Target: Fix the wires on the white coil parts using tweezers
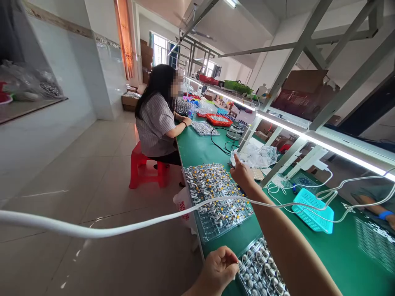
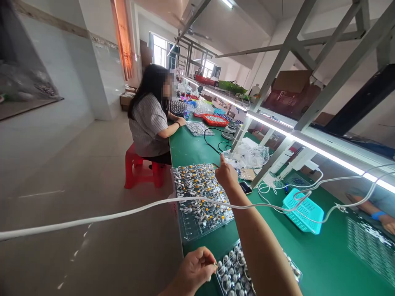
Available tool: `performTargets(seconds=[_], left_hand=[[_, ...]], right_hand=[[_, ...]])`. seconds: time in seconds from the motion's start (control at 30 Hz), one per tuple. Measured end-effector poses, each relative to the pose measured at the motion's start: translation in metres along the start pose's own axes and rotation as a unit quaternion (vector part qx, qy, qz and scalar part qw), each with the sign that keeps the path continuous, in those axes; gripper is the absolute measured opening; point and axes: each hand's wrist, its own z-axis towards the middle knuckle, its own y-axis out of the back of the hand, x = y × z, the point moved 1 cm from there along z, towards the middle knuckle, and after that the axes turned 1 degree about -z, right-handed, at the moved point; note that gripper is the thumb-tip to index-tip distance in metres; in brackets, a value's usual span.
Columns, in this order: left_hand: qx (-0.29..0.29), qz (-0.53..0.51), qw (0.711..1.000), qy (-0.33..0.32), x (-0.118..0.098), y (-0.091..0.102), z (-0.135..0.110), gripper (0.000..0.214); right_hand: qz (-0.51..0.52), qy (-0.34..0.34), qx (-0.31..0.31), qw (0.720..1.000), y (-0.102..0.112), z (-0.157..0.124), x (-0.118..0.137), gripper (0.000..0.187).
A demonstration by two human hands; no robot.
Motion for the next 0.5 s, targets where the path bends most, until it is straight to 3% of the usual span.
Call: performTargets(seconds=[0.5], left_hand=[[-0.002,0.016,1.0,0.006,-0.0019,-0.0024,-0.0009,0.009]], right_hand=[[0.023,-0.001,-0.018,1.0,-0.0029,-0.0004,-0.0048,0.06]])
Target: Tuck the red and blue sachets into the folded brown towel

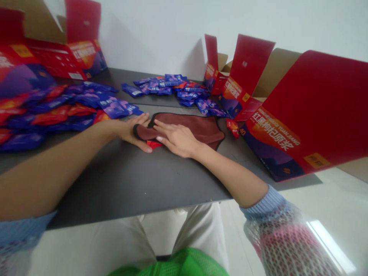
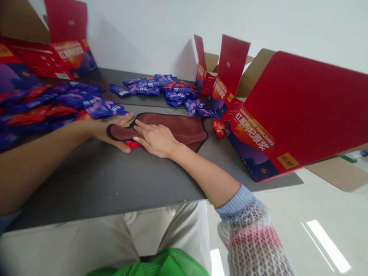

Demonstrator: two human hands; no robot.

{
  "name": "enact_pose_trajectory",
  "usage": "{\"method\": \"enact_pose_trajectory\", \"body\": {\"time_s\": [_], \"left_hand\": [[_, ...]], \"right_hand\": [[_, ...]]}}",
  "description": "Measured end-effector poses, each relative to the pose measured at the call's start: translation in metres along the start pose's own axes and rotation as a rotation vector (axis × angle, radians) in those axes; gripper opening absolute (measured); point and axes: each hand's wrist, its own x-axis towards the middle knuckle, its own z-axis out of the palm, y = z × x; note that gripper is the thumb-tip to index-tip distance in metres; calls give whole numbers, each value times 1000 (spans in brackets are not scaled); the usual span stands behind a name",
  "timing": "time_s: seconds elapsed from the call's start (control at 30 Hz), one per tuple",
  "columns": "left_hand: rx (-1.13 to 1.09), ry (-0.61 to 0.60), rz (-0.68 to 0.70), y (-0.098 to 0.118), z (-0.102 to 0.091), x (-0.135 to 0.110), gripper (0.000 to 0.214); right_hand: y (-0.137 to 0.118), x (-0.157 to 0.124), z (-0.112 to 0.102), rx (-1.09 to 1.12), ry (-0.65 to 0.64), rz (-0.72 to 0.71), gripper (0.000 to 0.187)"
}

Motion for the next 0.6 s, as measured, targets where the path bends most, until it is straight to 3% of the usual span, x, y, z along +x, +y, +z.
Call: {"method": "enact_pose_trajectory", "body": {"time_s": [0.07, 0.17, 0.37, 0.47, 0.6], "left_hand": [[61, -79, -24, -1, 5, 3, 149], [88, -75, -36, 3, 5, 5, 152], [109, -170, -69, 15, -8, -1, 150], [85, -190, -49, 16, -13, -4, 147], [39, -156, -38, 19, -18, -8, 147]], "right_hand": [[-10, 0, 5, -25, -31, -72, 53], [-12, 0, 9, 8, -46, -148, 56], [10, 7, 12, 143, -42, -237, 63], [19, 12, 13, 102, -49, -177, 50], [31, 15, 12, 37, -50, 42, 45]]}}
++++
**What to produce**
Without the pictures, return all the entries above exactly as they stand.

**Problem solution**
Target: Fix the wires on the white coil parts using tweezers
Available tool: `performTargets(seconds=[_], left_hand=[[_, ...]], right_hand=[[_, ...]])`. seconds: time in seconds from the motion's start (control at 30 Hz), one per tuple. Measured end-effector poses, each relative to the pose measured at the motion's start: translation in metres along the start pose's own axes and rotation as a unit quaternion (vector part qx, qy, qz and scalar part qw), each with the sign that keeps the path continuous, in those axes; gripper is the absolute measured opening; point and axes: each hand's wrist, its own z-axis towards the middle knuckle, its own y-axis out of the back of the hand, x = y × z, the point moved 1 cm from there along z, towards the middle knuckle, and after that the axes turned 1 degree about -z, right-handed, at the moved point; note that gripper is the thumb-tip to index-tip distance in metres; in brackets, a value's usual span.
Columns, in this order: left_hand: qx (-0.29..0.29), qz (-0.53..0.51), qw (0.711..1.000), qy (-0.33..0.32), x (-0.118..0.098), y (-0.091..0.102), z (-0.135..0.110), gripper (0.000..0.214); right_hand: qz (-0.51..0.52), qy (-0.34..0.34), qx (-0.31..0.31), qw (0.720..1.000), y (-0.102..0.112), z (-0.157..0.124), x (-0.118..0.137), gripper (0.000..0.187).
A demonstration by two human hands; no robot.
Motion for the next 0.5 s, targets where the path bends most, until it is straight to 3% of the usual span.
Call: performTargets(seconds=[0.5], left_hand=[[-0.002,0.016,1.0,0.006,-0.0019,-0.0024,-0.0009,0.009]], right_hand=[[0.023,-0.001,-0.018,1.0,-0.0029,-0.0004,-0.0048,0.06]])
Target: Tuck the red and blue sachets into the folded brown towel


Demonstrator: two human hands; no robot.

{
  "name": "enact_pose_trajectory",
  "usage": "{\"method\": \"enact_pose_trajectory\", \"body\": {\"time_s\": [_], \"left_hand\": [[_, ...]], \"right_hand\": [[_, ...]]}}",
  "description": "Measured end-effector poses, each relative to the pose measured at the call's start: translation in metres along the start pose's own axes and rotation as a rotation vector (axis × angle, radians) in those axes; gripper opening absolute (measured); point and axes: each hand's wrist, its own x-axis towards the middle knuckle, its own z-axis out of the palm, y = z × x; note that gripper is the thumb-tip to index-tip distance in metres; calls give whole numbers, each value times 1000 (spans in brackets are not scaled); the usual span stands behind a name",
  "timing": "time_s: seconds elapsed from the call's start (control at 30 Hz), one per tuple",
  "columns": "left_hand: rx (-1.13 to 1.09), ry (-0.61 to 0.60), rz (-0.68 to 0.70), y (-0.098 to 0.118), z (-0.102 to 0.091), x (-0.135 to 0.110), gripper (0.000 to 0.214); right_hand: y (-0.137 to 0.118), x (-0.157 to 0.124), z (-0.112 to 0.102), rx (-1.09 to 1.12), ry (-0.65 to 0.64), rz (-0.72 to 0.71), gripper (0.000 to 0.187)"
}

Motion for the next 0.6 s, as measured, targets where the path bends most, until it is straight to 3% of the usual span, x, y, z along +x, +y, +z.
Call: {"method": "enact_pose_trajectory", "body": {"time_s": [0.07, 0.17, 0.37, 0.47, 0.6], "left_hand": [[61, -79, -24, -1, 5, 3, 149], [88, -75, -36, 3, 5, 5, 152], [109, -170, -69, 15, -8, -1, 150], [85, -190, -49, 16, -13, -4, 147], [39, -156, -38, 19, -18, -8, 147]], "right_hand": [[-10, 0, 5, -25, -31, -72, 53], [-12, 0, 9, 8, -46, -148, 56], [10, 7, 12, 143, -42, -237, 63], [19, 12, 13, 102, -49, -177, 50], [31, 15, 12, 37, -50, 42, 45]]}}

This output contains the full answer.